More examples from other points along the political spectrum include the cult of white Christian nationalism and the cult of Trump. But these are easier for those of us on the left-side of the political spectrum to spot. It’s when it comes to us, in the form of a group sing-a-long to “Hallelujah,” or midnight volleyball in Albany, or talking about crypto in Acapulco, that suddenly we’re less able to see what’s happening, to recognize that our own spiritual bankruptcy rooted in our investment in whiteness is leading us down these misbegotten paths. We’ve got to get better at recognizing whiteness, the way it operates, and what it steals from us. I’ll close with this quote from Richard Dyer, a British scholar and smart guy who has been writing about whiteness for a minute:

“This then is why it is important to come to see whiteness.

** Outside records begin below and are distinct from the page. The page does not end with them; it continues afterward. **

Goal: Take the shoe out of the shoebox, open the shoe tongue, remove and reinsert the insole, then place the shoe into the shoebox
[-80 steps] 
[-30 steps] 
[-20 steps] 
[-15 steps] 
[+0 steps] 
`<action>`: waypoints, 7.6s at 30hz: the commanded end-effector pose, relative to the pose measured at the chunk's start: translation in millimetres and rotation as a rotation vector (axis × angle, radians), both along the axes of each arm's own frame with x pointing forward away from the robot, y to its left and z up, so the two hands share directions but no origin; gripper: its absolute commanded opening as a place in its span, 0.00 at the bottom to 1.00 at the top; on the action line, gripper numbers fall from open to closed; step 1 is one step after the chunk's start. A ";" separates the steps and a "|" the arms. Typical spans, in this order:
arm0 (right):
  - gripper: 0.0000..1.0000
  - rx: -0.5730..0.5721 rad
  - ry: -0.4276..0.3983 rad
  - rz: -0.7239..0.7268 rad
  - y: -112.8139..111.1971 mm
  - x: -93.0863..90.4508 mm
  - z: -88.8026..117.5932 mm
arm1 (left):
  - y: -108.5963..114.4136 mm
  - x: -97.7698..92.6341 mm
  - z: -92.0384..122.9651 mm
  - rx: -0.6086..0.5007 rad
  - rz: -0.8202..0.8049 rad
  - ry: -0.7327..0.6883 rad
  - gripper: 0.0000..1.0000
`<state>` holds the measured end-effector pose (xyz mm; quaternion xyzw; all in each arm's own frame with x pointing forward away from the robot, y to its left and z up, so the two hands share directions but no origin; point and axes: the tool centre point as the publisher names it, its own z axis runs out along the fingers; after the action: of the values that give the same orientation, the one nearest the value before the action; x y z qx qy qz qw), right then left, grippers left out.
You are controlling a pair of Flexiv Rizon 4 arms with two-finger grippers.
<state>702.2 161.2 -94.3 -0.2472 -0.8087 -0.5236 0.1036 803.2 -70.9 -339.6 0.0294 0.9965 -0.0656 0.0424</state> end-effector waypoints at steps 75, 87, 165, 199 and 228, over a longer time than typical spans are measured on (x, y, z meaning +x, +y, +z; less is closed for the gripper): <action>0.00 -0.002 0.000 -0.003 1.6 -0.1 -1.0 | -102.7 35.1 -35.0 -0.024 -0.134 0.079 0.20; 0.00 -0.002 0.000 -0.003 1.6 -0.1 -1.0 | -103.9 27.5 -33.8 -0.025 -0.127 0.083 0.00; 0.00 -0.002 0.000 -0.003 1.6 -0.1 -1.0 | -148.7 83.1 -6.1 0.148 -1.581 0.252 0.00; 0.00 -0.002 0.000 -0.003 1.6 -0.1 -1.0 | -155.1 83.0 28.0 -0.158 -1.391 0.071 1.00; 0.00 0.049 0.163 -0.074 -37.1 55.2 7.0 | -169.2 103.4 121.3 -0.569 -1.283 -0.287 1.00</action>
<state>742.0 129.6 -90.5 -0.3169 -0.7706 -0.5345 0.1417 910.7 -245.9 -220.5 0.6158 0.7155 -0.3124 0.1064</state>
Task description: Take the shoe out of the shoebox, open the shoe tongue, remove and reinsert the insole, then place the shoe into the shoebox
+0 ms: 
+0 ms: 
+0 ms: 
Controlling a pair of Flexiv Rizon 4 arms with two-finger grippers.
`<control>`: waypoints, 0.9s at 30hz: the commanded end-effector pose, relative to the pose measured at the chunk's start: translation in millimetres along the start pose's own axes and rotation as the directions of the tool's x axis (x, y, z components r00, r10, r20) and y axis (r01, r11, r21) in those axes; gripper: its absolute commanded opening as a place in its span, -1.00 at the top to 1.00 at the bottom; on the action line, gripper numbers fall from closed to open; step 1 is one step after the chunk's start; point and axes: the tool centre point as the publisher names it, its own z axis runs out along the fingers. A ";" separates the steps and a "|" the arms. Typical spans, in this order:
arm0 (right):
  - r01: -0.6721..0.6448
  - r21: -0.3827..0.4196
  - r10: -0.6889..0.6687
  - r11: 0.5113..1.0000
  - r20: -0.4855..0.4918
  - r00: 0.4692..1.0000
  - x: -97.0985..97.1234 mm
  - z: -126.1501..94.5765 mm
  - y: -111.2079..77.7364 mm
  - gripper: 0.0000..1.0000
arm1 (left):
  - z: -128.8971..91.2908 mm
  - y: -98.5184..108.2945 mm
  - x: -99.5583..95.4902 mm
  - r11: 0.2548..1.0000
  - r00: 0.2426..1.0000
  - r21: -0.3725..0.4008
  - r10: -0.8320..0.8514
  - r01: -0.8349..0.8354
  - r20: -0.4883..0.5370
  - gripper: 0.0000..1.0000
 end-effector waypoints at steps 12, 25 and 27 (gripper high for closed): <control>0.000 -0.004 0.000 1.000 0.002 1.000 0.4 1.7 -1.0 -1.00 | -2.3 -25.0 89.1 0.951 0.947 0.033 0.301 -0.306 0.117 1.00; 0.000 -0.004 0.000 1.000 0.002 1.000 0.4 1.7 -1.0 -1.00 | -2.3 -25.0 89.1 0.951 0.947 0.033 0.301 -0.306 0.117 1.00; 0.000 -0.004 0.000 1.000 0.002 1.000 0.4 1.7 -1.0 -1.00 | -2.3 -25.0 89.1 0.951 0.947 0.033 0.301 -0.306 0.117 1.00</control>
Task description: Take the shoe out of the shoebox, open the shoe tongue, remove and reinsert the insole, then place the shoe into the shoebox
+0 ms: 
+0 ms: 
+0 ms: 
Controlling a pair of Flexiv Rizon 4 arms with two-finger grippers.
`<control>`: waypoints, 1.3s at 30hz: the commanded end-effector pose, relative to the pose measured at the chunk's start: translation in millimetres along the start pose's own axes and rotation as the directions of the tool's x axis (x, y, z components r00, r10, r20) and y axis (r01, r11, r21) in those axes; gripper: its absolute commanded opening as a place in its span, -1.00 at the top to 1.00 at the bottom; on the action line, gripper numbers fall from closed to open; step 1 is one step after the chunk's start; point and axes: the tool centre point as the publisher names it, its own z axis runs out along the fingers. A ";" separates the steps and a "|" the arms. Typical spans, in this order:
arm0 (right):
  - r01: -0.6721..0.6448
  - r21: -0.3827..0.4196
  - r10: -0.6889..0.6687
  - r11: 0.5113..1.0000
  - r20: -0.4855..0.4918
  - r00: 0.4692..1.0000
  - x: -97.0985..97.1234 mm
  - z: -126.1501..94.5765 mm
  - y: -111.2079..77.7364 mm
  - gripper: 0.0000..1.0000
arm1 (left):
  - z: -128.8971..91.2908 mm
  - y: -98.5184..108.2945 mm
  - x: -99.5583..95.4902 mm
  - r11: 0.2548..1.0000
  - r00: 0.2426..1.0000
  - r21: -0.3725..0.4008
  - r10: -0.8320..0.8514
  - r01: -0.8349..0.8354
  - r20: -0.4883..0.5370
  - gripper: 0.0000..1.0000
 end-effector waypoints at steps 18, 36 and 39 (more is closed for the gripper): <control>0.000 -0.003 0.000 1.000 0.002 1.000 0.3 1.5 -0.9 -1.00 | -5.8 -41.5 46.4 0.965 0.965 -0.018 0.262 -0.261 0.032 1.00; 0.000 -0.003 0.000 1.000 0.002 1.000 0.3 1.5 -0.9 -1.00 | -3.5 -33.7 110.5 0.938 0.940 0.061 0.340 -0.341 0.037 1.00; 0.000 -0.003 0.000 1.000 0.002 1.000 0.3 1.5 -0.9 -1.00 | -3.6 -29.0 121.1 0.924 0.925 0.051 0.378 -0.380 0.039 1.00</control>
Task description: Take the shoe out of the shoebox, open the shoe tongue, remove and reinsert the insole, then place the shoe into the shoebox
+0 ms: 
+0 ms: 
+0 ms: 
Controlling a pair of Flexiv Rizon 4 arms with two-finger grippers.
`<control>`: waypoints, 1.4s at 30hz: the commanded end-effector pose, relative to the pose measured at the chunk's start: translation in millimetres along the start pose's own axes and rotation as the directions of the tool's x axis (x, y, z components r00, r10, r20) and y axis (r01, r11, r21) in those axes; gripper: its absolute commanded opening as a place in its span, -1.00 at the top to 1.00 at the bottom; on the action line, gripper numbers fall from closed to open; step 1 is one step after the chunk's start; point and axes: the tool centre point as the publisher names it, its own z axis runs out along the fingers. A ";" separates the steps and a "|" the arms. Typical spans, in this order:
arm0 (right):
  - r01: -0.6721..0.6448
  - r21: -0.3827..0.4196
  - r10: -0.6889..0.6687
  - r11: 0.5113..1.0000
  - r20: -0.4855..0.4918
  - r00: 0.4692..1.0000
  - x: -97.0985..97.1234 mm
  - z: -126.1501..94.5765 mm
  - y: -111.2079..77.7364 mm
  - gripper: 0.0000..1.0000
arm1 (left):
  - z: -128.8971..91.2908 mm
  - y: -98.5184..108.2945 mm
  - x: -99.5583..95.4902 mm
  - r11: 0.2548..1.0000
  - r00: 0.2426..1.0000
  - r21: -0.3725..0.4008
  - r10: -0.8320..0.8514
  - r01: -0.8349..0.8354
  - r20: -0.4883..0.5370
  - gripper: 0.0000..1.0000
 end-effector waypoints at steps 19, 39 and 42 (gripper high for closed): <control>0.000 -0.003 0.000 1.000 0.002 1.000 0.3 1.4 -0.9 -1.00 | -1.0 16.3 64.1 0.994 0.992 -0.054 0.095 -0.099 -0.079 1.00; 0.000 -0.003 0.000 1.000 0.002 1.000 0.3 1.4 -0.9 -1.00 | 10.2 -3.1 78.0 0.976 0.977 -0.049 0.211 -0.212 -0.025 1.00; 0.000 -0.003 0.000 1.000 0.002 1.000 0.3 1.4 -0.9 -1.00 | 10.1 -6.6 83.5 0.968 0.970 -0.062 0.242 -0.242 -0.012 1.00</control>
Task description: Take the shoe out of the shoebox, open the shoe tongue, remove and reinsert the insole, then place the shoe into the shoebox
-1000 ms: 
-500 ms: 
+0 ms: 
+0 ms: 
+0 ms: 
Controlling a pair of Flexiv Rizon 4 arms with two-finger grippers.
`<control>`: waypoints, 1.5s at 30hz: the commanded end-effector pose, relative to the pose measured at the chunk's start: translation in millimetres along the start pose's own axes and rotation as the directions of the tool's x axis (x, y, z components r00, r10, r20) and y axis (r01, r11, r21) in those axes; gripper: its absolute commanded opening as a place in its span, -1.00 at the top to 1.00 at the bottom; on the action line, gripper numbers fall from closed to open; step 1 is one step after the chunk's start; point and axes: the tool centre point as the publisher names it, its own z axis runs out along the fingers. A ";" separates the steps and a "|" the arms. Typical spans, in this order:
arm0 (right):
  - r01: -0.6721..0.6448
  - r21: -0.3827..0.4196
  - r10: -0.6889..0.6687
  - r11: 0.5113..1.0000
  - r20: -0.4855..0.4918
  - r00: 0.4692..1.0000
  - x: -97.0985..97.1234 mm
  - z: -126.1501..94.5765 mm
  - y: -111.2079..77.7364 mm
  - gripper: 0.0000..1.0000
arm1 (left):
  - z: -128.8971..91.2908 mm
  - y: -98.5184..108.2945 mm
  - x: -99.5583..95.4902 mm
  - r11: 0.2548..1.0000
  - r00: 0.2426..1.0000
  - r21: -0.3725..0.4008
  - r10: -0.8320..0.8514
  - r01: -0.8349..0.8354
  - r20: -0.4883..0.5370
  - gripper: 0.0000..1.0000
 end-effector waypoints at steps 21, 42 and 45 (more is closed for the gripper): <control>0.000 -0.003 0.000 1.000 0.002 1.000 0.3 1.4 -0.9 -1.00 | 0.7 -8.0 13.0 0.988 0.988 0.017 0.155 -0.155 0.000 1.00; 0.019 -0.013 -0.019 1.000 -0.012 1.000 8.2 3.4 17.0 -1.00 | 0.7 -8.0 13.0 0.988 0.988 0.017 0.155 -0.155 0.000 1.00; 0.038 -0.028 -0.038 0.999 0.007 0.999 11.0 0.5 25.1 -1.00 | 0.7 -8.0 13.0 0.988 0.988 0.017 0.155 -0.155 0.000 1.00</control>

For those in power in the West, as long as whiteness is felt to be the human condition, then it alone both defines normality and inhabits it. …the equation of being white with being human secures a position of power. White people have power and believe that they think, feel and act like and for all people; white people, unable to see their particularlity, cannot take account of other people’s…White power nonetheless reproduces itself regardless of intention, power differences and goodwill, and overwhelmingly because it is not seen as whiteness but as normal. White people need to learn to see themselves as white, to see their particularlity. In other words, whiteness needs to be made strange.”

I think this is what’s underneath that disconnect between those studying the far right and those working on antiracism: we have not yet learned to see ourselves as white, and to make whiteness as strange and particular as it is.